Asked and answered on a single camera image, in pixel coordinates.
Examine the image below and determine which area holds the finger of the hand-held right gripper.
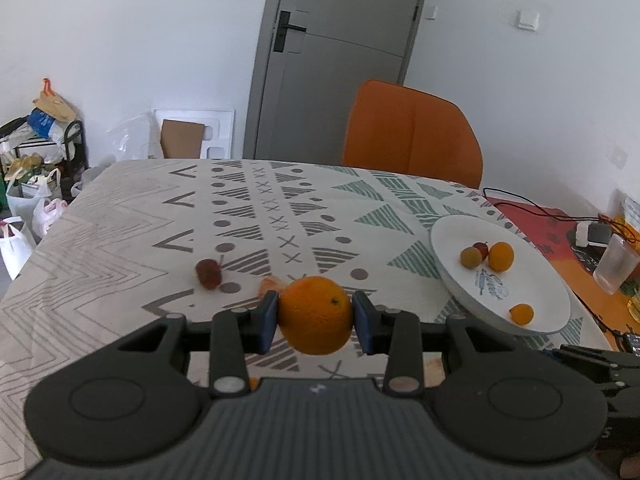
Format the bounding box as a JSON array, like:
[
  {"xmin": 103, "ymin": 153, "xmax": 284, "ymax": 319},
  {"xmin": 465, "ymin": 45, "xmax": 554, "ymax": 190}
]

* * * * * * * * *

The records above are to be copied exactly, with no pictures carried over.

Answer below =
Asked and answered on a single camera image, in pixel coordinates.
Examine the image below and determine which area holds the finger of the hand-held right gripper.
Format the bounding box as a JSON array, like:
[
  {"xmin": 103, "ymin": 153, "xmax": 284, "ymax": 319},
  {"xmin": 465, "ymin": 45, "xmax": 554, "ymax": 190}
]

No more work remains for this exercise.